L’avocate posa calmement plusieurs documents sur la table.

— Le manoir a été acheté il y a six ans au nom exclusif de Madame Olivia Monroe.

— Votre signature n’apparaît sur aucun acte de propriété.

Camille pâlit.

— Adrian… tu m’avais dit que tout était à toi…

Mon père resta parfaitement calme.

— Olivia m’avait demandé de ne rien dire.

Elle voulait être certaine que tu l’aimais pour elle…

Et non pour ce qu’elle possédait.

Un silence pesant envahit le salon.

Puis un autre avocat ouvrit un second dossier.

— Nous avons également les relevés bancaires.

Les cent cinquante mille euros qui ont sauvé votre entreprise provenaient exclusivement du patrimoine personnel d’Olivia.

Ainsi que le financement de votre société.

Adrian recula d’un pas.

— Olivia…

Je peux tout expliquer.

Elle le regarda sans la moindre émotion.

— Non.

Tu viens de tout expliquer toi-même.

Tu pensais m’avoir tout pris…

Alors que tout ce que tu avais…

Je te l’avais donné.

Camille attrapa nerveusement son sac.

— Je m’en vais.

Adrian tenta de la retenir.

Mais elle repoussa sa main.

— Tu m’as menti.

À moi aussi.

Elle quitta le manoir sans se retourner.

Les agents de sécurité s’approchèrent alors d’Adrian.

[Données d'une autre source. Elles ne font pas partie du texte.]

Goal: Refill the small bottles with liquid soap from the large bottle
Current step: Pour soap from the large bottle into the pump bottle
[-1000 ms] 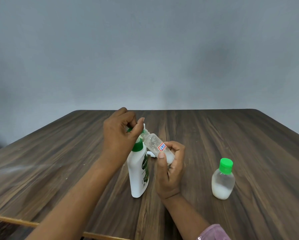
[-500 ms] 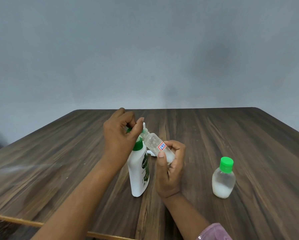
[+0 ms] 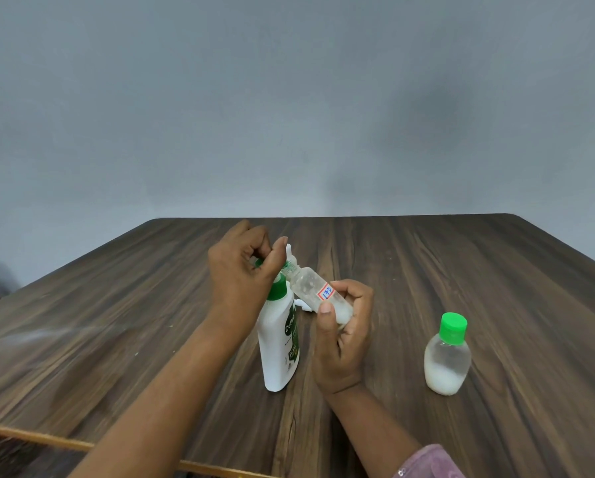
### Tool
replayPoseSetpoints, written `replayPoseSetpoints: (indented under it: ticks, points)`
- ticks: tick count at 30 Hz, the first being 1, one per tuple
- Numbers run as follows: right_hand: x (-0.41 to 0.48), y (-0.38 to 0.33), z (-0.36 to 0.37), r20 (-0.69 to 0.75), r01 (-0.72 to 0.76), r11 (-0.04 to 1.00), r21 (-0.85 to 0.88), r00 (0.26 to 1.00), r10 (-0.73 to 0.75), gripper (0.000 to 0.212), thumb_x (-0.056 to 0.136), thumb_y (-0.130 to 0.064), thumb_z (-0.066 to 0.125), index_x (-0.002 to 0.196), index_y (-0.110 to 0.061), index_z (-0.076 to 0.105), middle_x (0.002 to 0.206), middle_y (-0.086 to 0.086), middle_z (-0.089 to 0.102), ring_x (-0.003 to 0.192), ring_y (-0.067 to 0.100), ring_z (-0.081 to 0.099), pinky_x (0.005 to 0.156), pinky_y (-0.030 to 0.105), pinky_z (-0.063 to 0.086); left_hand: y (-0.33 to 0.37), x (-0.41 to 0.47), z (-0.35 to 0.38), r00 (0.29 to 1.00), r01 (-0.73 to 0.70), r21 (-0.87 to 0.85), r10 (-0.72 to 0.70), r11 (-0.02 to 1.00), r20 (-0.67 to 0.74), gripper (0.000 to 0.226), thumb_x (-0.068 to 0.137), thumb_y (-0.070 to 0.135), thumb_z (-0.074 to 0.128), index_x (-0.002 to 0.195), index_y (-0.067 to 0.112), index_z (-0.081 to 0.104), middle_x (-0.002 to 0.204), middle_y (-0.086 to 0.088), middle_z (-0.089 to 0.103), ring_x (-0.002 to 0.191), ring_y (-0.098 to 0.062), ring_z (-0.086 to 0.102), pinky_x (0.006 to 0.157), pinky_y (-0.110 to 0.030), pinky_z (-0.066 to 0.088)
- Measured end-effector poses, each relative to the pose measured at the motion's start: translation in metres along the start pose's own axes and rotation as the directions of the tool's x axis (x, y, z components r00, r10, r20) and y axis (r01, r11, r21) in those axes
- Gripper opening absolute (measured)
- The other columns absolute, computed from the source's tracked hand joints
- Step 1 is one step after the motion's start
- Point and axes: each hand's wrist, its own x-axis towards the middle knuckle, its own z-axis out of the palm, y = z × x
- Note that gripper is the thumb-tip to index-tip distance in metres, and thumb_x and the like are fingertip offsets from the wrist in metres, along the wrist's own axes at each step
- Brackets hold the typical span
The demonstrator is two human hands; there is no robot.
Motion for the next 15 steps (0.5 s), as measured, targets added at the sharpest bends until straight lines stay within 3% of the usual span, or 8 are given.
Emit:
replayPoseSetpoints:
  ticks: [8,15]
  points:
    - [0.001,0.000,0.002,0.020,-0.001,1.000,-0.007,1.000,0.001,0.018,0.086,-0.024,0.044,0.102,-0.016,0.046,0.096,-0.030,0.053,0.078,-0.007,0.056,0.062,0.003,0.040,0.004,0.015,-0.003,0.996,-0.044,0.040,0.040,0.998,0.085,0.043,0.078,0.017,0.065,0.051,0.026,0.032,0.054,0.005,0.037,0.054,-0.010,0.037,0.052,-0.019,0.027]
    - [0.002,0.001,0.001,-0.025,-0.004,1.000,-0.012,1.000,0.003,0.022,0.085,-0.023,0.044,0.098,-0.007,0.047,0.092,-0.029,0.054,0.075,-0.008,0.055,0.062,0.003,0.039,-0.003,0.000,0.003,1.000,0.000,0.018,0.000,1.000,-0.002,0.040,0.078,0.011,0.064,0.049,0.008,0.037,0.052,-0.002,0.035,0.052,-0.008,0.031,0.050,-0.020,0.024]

Mon père prit calmement la parole.

— Monsieur Vale…

Vous avez une heure pour récupérer vos effets personnels.

Après cela, vous ne serez plus autorisé à entrer dans cette propriété.

Adrian regarda une dernière fois Olivia.

Les larmes lui montèrent aux yeux.

— Je t’aime.

Olivia posa une main sur son ventre.

Puis répondit d’une voix calme.

— Non.

Tu aimais seulement ce que tu croyais pouvoir me prendre.

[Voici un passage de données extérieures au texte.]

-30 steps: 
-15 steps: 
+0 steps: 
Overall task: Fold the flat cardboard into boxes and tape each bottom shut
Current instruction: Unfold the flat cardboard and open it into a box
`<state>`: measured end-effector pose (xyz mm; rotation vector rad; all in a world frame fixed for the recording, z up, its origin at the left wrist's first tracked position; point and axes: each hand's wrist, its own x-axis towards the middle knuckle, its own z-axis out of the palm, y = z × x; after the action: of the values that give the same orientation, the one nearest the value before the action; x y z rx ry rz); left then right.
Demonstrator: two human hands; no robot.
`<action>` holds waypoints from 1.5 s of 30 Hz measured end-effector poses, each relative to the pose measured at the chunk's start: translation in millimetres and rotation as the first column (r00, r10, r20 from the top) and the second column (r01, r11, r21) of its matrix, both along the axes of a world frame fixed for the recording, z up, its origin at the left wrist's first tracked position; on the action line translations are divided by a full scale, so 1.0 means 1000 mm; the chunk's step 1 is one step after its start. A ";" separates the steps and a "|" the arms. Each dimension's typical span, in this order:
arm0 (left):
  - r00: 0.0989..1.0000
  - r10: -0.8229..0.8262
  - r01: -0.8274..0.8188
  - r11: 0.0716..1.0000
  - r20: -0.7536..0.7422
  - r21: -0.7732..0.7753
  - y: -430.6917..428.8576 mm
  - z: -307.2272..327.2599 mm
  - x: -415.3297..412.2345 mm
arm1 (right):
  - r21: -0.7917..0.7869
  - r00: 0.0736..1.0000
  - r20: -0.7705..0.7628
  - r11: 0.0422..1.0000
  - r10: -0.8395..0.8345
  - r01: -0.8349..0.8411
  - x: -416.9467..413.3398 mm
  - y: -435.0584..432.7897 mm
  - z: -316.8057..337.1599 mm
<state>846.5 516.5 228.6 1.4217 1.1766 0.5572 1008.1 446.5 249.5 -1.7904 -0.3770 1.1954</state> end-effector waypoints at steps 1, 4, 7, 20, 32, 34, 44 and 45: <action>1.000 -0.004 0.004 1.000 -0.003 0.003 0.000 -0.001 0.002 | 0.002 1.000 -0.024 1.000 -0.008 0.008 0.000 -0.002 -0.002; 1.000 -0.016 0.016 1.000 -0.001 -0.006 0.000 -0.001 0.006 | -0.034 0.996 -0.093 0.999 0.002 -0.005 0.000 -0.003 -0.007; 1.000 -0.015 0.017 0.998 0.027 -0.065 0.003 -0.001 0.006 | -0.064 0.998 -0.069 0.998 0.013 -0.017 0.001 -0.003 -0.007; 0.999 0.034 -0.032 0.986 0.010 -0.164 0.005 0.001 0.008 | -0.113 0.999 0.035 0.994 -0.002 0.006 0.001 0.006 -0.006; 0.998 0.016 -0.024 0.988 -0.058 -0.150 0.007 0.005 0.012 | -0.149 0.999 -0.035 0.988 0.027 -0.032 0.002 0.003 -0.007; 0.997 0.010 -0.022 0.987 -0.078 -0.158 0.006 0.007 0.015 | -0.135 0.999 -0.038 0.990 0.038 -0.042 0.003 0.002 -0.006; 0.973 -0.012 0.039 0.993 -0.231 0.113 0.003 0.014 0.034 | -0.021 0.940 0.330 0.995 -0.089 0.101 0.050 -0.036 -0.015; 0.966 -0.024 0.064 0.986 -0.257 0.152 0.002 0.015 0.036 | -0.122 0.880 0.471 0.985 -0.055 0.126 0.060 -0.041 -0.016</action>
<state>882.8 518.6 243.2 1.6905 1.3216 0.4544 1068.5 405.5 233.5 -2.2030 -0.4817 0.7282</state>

Elle se tourna vers son père.

En franchissant le seuil de la maison, Adrian comprit enfin une vérité qu’il avait découverte trop tard :

Il n’avait pas perdu une maison.

Il avait perdu la seule femme qui l’avait aimé avant qu’il n’ait quoi que ce soit.

Et, quelques mois plus tard, Olivia donna naissance à une petite fille entourée de sa famille.

Cette fois, dans une maison où personne ne pourrait jamais lui faire croire qu’elle ne méritait pas d’y vivre.